16 . Let us now turn to the question whether the legislative provision at issue is discriminatory or not .

17 . I would point out once more that the question referred to the Court concerns both Article 119 of the Treaty and Directive 75/117 . The Court has already stated that that directive "is principally designed to facilitate the practical application of the principle of equal pay laid down in Article 119 and in no way alters its content or scope as defined in that article ". ( 10 )

18 . I shall therefore limit my observations to Article 119 since it seems to me that the proceedings pending before the national court may be resolved by an interpretation of that article alone .

The Court added that such a difference in pay was not contrary to the principle of equal pay provided that it was "attributable to factors which are objectively justified and are in no way related to any discrimination based on sex" but that "by contrast, if it is established that a considerably smaller percentage of women than of men perform the minimum number of weekly working hours required in order to be able to claim the full-time hourly rate of pay" the inequality in pay will be contrary to Article 119 where it "cannot be explained by factors other than discrimination based on sex ". ( 12 ) The Court left the task of assessing that latter point to the national court .

20 . In its judgment in Bilka the Court maintained the same line of reasoning, holding that "If, therefore, it should be found that a much lower proportion of women than of men work full time, the exclusion of part-time workers from the occupational pension scheme would be contrary to Article 119 of the Treaty where, taking into account the difficulties encountered by women workers in working full time, that measure could not be explained by factors which exclude any discrimination on grounds of sex ". ( 13 )

21 . However, on this point the Court proceeded to reverse the burden of proof by ruling in the operative part of the judgment that "Article 119 of the EEC Treaty is infringed by a department store company which excludes part-time employees from its occupational pension scheme, where that exclusion affects a far greater number of women than men, unless the undertaking shows that the exclusion is based on objectively justified factors unrelated to any discrimination on grounds of sex ". ( 14 )

In that case, too, the task of assessing whether the reasons given to justify the disputed measure were unrelated to any discrimination was left to the national court .

22 . In this respect, the case-law of the Court gives guidelines - I dare not say instructions - for the national court to assist it in reaching the most reasonable solution . The Court requires that the measures chosen correspond to a real need on the part of the undertaking, are appropriate with a view to achieving the objectives pursued and are necessary to that end . ( 15 )

23 . In the present case, it is undeniable that in the majority of the Member States of the Community the number of women engaged in part-time employment is most often far greater than the number of men . In round numbers the percentages for 1987 which were provided by the Commission in reply to the question asked by the Court are as follows :

Federal Republic of Germany : 89% France : 88% Spain : 86% United Kingdom : 85% Netherlands : 83% Italy : 62% Denmark : 54%

24 . The Danish Government, which has intervened in the proceedings, has indeed pointed out the specific nature of the situation in Denmark . It also stressed the disadvantages which would result from a legislative provision being declared contrary to the Treaty on the sole ground that in practice the provision affected female employees more often than male employees : first, the situation might change from one year to the next and, secondly, it is inconceivable for the same measure to be incompatible with the Treaty in one Member State and compatible in another, or even both compatible and incompatible in the same State at the same time depending on the sectors involved .

25 . That observation leads me to a more general point . May the decisions in Jenkins and Bilka be transposed to the present case?
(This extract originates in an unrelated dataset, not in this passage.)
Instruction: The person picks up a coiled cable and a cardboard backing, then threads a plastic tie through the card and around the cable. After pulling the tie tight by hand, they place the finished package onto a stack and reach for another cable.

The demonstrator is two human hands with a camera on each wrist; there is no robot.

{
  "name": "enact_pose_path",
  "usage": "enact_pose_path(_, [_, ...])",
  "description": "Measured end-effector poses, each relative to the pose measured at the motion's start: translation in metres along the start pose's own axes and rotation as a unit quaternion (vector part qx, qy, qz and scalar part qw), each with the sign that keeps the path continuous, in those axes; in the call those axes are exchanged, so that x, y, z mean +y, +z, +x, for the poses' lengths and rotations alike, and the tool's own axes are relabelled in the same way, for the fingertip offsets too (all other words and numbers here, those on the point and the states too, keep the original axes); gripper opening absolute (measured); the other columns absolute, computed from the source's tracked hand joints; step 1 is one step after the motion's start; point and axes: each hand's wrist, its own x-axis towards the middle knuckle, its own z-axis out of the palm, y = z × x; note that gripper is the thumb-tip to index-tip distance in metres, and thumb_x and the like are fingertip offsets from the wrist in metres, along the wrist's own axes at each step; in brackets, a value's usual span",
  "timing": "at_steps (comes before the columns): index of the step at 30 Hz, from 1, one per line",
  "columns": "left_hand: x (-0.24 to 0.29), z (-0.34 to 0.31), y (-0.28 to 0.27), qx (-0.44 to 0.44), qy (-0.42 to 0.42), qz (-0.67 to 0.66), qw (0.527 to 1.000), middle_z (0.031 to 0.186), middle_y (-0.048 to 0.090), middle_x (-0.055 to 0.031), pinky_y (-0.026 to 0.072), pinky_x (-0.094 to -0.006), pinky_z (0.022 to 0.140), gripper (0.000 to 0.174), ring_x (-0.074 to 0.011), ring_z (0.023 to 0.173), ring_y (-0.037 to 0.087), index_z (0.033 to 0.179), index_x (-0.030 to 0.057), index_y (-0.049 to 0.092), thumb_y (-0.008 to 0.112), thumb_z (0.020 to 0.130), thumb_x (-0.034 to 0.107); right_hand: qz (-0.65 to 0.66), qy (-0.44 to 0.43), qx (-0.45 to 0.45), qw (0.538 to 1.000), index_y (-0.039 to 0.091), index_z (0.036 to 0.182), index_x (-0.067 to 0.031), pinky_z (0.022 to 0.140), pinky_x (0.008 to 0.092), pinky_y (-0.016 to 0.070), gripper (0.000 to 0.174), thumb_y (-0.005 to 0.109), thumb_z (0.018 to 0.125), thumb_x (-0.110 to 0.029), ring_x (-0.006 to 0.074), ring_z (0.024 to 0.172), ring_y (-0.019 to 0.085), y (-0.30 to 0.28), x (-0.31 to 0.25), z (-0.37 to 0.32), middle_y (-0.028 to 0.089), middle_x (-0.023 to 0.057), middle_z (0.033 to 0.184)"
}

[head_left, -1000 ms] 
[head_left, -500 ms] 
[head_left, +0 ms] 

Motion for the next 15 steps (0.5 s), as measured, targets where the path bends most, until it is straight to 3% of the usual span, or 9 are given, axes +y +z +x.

The Commission and the plaintiff in the main proceedings take that for granted . I must confess to some hesitation on the point . The first of the two cases which gave rise to those judgments involved the wage policy of an undertaking and the other case a contractual pension scheme established by a group of undertakings . By contrast, the issue in this case is whether a legislative provision is in conformity with the principles of Community law . Consequently, the question is whether it is possible to raise, as against a provision which is not contractual but a State provision, a presumption of incompatibility like that in the Bilka case which may only be rebutted by evidence that the measures in question are justified for reasons which may be regarded as "objectively justified economic grounds ". 15

26 . A full transposition of that case-law in this field would lead to a provision of national law being declared compatible or incompatible with the Treaty once a certain number of conditions are met, solely on the basis of the reasons on which that provision is stated to be based . That was the full implication of the question asked by the Court of the German Government during the written procedure . In view of the legal certainty required, would there not be some danger in making the compatibility of a national law dependent solely on the reasons which led to its adoption? The reply of the German Government also demonstrates the difficulties which may be encountered in ascertaining the reasons for a piece of reforming legislation, especially when it is introduced by Parliament . It seems to me unwise to decide the fate of a general rule on the basis of subjective considerations relating to the reasons, which may be more or less clear and more or less explicit, which led to its adoption .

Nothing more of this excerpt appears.